- **Exercise objective**:
Among the entries below, tally each line containing "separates"; respond with the total only.

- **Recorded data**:
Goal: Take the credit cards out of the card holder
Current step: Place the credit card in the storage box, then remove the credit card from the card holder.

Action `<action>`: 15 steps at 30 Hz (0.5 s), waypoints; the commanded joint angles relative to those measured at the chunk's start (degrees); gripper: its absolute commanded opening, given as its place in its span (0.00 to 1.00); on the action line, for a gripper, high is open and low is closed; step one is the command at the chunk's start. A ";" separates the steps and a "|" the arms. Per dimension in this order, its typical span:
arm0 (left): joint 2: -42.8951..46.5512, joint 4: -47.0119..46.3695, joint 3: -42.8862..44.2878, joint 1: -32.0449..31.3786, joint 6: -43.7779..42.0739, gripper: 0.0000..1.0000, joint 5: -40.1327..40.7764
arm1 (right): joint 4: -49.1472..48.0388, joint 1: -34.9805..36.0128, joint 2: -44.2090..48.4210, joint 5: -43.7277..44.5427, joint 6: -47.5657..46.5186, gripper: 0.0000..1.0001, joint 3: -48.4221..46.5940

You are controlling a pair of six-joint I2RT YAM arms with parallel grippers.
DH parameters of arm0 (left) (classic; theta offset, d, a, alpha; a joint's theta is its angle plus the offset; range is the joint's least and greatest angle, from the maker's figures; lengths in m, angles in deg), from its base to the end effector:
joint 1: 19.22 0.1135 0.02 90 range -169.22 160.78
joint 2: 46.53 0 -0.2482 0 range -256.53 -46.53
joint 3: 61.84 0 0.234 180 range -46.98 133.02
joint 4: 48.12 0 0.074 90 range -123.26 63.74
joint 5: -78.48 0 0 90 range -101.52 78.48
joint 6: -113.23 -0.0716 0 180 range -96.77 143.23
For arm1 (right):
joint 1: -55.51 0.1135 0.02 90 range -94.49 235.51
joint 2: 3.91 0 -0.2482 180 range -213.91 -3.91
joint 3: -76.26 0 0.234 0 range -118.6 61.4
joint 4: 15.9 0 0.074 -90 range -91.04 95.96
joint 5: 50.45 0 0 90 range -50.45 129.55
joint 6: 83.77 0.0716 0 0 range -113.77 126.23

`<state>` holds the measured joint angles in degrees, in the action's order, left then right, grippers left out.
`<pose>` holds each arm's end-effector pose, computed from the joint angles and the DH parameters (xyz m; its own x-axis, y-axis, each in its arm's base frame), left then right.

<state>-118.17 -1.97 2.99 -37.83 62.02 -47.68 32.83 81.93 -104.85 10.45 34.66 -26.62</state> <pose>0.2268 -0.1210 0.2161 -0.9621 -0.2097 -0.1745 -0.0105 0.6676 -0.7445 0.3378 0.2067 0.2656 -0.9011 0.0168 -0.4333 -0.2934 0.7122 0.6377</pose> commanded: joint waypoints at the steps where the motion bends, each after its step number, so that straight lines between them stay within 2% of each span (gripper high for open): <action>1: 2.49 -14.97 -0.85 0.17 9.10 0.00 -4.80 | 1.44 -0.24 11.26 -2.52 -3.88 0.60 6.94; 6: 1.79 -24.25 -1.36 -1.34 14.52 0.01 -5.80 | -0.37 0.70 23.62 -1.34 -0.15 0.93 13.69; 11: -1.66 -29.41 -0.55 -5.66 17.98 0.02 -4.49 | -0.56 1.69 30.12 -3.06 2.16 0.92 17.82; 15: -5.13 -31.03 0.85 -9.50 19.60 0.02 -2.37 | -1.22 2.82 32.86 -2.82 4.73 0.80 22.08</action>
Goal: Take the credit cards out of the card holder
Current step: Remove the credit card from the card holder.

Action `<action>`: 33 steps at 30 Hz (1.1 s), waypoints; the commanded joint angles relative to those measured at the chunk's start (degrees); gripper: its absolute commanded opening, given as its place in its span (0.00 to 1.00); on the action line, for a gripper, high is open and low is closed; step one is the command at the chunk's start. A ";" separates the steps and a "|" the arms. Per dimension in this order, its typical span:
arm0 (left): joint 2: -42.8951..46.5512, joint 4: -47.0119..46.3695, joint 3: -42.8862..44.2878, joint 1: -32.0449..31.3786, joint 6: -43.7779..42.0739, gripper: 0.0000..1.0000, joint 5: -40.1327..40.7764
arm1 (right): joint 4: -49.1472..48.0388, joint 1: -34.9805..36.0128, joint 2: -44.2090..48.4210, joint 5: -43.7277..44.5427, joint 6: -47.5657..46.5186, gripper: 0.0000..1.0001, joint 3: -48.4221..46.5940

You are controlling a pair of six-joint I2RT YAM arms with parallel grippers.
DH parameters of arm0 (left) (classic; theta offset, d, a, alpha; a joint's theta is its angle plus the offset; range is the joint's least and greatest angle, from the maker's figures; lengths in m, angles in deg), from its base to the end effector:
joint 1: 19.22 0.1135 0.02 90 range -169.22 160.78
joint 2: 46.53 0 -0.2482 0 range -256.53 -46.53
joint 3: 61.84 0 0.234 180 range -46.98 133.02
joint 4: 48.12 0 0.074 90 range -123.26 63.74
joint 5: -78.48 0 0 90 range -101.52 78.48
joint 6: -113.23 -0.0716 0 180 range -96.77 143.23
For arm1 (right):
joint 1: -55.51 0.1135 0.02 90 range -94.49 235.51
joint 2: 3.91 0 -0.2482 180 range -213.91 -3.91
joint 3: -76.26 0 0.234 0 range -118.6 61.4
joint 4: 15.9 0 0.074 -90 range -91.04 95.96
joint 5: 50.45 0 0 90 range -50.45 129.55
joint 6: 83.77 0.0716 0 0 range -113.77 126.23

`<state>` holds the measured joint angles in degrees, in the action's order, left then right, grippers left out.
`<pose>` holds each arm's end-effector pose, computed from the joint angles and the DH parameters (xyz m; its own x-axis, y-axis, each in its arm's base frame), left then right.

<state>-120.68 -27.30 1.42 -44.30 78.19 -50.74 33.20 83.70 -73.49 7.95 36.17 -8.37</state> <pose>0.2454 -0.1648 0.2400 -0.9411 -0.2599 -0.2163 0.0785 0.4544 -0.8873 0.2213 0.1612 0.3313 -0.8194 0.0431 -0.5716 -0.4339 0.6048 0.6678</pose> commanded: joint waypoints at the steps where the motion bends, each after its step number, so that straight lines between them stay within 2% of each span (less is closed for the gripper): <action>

- **Response to the task**:
2